> Goal of the exercise: Once the line containing "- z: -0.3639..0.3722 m" is found in the records below, return it and each following line exactly, up to and including the line containing "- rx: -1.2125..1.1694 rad", and nothing else.

> Source records:
-=-=-=-=-
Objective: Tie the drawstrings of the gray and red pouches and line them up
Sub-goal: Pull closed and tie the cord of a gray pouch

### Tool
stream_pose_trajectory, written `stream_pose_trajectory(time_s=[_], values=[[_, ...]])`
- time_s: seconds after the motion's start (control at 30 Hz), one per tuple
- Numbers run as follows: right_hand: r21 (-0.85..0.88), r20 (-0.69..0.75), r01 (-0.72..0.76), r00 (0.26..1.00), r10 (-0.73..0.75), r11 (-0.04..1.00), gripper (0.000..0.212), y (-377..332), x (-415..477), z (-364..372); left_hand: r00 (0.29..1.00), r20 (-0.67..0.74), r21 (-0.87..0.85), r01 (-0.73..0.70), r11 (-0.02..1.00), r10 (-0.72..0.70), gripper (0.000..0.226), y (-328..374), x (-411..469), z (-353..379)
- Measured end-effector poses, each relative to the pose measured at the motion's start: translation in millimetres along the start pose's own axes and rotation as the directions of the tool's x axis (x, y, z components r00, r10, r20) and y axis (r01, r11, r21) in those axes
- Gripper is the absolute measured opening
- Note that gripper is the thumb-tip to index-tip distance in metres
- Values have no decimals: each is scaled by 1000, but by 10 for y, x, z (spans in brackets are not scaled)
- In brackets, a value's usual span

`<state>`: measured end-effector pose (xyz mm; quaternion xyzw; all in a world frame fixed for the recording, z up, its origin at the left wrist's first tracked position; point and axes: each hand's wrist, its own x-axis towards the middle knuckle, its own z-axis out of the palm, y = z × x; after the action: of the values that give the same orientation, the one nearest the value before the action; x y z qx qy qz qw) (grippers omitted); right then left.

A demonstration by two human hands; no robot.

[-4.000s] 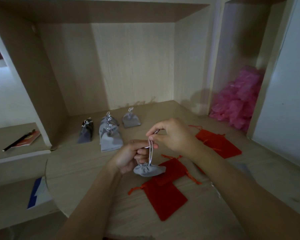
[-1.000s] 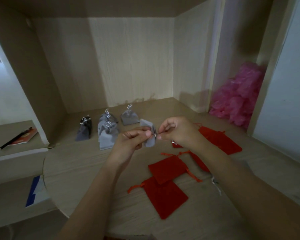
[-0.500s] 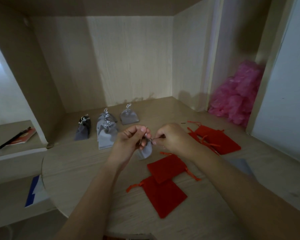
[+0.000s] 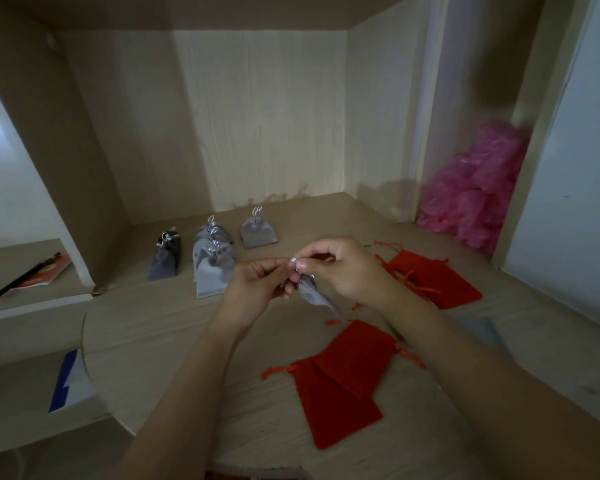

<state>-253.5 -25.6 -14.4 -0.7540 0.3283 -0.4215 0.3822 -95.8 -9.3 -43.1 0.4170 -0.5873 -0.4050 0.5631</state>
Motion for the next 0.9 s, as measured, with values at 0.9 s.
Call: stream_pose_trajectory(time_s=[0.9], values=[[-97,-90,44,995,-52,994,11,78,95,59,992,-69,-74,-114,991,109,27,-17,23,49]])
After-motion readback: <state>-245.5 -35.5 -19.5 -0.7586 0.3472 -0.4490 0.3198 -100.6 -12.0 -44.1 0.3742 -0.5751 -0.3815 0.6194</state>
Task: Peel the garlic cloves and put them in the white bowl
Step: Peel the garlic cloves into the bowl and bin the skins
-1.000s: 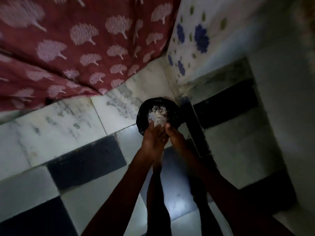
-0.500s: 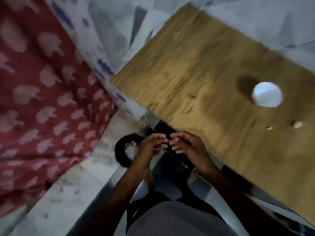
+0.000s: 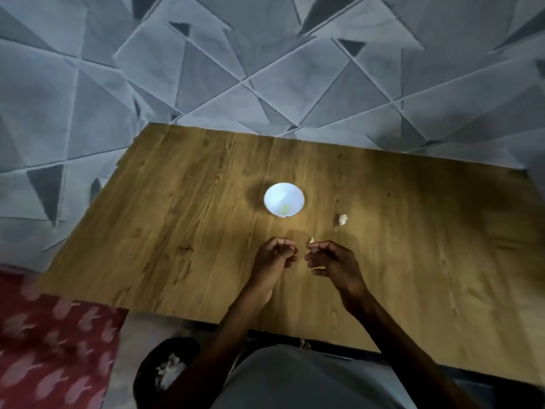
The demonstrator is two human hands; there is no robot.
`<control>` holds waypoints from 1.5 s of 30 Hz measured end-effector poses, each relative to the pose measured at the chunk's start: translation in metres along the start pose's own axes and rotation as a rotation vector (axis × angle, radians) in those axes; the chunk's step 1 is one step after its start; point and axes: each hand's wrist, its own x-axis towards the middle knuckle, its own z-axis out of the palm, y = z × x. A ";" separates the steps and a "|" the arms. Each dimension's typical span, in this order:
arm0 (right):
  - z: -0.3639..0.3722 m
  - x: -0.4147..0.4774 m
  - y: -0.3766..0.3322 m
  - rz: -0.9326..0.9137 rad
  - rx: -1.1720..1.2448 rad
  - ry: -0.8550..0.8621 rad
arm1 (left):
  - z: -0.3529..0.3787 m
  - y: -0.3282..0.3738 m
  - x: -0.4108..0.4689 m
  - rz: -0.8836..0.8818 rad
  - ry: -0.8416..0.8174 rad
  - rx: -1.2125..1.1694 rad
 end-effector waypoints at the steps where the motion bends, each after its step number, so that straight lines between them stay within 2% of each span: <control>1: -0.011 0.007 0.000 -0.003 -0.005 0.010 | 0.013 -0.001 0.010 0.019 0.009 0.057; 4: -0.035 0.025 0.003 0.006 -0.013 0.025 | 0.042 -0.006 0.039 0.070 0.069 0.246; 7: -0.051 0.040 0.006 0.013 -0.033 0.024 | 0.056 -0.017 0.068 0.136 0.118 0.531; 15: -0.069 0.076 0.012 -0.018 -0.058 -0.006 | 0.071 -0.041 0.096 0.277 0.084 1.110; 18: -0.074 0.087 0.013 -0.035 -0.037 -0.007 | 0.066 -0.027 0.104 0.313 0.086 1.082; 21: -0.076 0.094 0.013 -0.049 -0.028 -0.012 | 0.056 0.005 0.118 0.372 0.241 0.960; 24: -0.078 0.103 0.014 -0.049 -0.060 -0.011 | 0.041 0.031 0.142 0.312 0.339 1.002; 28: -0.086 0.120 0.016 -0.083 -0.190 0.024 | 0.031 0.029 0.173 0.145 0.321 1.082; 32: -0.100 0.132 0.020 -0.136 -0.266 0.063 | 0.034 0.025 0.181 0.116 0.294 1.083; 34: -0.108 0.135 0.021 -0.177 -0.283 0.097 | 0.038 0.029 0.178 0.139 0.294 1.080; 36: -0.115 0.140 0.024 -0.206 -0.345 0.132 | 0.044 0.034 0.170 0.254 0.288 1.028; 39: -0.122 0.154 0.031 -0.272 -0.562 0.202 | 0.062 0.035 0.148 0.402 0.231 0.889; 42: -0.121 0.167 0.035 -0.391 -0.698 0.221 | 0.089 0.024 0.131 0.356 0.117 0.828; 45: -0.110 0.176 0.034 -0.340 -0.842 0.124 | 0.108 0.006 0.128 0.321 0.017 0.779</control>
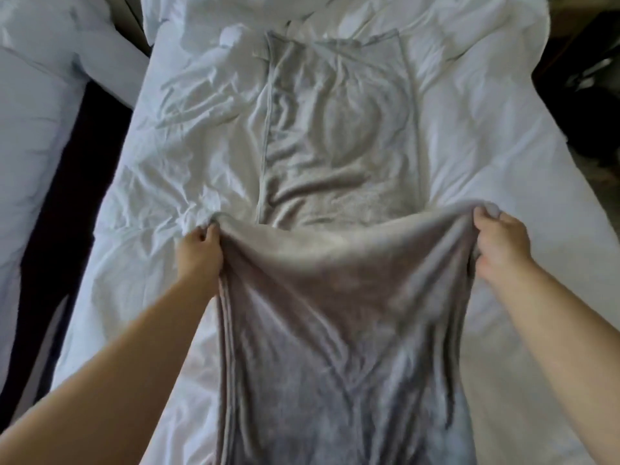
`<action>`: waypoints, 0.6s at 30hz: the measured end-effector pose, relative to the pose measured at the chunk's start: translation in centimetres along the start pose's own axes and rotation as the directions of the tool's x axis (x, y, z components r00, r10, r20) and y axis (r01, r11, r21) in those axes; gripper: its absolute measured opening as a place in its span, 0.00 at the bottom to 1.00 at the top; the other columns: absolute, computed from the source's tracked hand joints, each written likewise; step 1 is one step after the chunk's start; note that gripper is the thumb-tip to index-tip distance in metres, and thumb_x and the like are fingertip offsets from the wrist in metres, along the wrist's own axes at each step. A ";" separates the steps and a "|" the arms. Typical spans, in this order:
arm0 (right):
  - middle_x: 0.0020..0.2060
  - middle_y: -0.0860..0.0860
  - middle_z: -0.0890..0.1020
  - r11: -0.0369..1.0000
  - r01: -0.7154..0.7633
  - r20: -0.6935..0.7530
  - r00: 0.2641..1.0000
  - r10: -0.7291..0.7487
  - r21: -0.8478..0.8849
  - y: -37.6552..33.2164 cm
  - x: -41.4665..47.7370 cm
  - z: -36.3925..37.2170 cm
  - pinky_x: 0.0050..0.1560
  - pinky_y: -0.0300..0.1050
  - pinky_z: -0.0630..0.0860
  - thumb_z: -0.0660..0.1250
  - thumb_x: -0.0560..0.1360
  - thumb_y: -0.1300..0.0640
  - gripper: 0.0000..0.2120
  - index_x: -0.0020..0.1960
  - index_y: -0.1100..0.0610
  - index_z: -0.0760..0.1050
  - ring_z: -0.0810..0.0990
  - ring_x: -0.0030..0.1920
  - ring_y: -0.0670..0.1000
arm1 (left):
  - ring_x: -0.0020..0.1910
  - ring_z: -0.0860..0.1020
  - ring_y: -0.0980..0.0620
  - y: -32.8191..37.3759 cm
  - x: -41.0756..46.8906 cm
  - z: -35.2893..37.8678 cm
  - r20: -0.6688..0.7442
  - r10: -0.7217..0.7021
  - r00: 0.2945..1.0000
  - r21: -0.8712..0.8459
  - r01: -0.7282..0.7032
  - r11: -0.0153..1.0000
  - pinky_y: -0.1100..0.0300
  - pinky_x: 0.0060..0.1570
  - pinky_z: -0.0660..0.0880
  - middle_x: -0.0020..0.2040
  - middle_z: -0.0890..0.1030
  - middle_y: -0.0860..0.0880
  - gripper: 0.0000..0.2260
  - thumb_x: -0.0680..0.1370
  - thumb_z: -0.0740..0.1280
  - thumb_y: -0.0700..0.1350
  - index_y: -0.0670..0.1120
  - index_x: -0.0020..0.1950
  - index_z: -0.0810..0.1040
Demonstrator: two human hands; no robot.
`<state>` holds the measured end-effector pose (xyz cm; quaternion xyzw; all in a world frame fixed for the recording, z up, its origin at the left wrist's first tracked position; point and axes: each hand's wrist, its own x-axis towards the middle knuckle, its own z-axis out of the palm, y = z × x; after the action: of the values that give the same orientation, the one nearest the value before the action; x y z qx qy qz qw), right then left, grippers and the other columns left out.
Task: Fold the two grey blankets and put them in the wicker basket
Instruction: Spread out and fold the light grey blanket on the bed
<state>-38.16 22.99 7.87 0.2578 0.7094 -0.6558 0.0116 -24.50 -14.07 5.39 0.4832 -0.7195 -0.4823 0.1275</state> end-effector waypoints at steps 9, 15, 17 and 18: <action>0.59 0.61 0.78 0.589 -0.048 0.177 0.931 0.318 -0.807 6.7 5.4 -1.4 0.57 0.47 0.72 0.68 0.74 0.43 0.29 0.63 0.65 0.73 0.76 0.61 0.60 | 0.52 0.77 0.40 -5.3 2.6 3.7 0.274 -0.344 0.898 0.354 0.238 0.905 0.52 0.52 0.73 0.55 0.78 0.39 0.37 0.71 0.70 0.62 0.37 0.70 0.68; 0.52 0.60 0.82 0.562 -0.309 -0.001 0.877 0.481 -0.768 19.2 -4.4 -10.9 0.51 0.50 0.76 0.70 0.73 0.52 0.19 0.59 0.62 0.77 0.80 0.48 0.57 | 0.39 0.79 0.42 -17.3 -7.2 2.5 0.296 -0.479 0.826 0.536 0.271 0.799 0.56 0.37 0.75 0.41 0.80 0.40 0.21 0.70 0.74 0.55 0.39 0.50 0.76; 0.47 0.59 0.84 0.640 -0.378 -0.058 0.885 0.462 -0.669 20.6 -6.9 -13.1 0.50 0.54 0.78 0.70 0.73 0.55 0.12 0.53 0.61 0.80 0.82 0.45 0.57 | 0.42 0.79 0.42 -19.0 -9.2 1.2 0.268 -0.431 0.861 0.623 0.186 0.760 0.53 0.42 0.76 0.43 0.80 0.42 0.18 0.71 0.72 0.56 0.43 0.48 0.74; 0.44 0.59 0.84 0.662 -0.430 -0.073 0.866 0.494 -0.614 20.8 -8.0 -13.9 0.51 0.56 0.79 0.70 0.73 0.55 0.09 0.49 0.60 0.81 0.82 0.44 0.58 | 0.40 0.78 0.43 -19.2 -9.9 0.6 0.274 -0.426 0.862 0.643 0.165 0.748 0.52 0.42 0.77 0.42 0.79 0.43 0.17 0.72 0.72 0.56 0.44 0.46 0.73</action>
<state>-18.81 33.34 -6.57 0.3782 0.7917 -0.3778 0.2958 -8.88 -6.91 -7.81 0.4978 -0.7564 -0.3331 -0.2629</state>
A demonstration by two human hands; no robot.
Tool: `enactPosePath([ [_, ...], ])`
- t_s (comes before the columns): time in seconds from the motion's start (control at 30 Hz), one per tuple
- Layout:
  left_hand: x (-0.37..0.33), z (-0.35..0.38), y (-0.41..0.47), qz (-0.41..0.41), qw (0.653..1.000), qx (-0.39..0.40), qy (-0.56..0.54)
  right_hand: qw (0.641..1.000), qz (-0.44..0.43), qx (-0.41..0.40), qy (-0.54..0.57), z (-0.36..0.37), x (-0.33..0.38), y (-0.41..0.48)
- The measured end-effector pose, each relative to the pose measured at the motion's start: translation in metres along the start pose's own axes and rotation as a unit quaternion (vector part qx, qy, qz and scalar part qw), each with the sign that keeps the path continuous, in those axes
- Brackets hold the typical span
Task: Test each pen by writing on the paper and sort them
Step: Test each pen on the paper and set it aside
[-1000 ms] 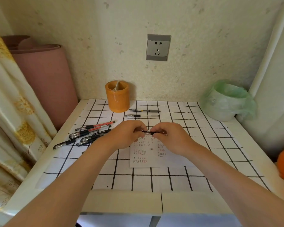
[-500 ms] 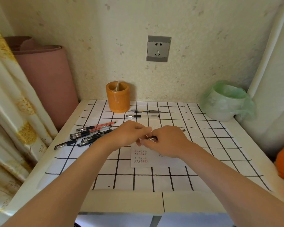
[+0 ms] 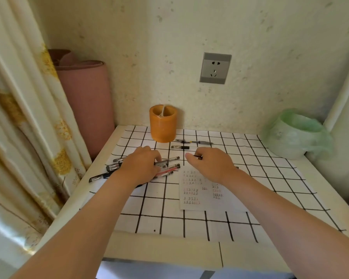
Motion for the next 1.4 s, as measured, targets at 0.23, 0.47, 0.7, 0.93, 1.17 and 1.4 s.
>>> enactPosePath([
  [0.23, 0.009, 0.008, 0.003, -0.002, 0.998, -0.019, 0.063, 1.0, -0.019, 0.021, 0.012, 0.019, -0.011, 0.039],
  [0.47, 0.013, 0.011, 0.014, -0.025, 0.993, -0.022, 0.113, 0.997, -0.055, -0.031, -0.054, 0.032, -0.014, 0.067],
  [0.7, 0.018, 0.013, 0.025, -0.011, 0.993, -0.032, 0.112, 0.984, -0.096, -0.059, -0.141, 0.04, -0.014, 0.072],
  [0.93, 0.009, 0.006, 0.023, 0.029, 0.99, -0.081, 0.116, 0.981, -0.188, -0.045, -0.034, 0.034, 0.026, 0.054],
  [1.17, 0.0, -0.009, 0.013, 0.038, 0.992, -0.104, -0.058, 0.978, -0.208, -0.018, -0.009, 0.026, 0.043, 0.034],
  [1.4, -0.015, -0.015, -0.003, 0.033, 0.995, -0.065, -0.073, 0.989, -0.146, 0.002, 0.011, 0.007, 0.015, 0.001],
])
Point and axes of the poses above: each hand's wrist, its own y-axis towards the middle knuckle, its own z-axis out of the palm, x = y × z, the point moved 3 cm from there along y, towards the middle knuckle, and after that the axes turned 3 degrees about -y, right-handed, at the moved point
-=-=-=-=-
> Answer to this task:
  - z: -0.3639..0.3722 m
  - x: -0.4147..0.4774 m
  - y: -0.3766..0.3322 m
  - rz: -0.9326..0.9137 rad
  - rx: -1.1720..1.2448 rad
  - ry: -0.8550..0.8621 rad
arm1 (left):
  - z: -0.3529..0.3787 m
  - y: -0.3282..0.3738 m
  - x: -0.4108..0.4689 m
  - rz: -0.8836..0.8818 rad
  - ry: -0.8416..0.8174 rad
  - rx: -1.2125..1.1694 rad

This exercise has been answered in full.